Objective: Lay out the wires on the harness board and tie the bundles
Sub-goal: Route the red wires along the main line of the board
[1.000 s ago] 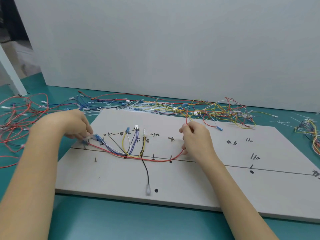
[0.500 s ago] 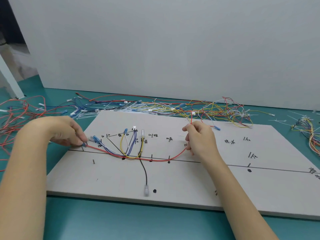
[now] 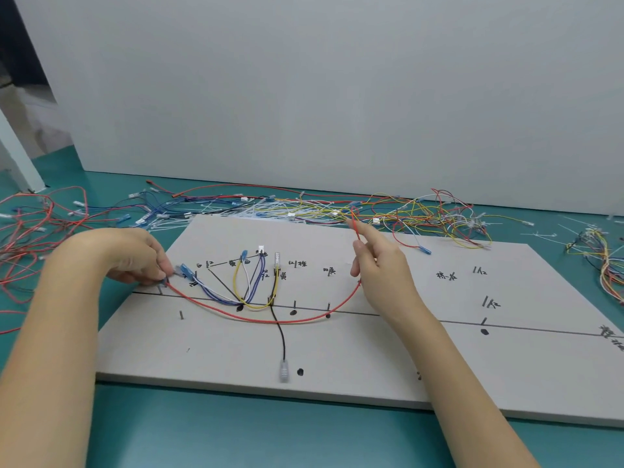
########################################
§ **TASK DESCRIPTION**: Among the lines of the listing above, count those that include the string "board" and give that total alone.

§ **WRITTEN ANSWER**: 2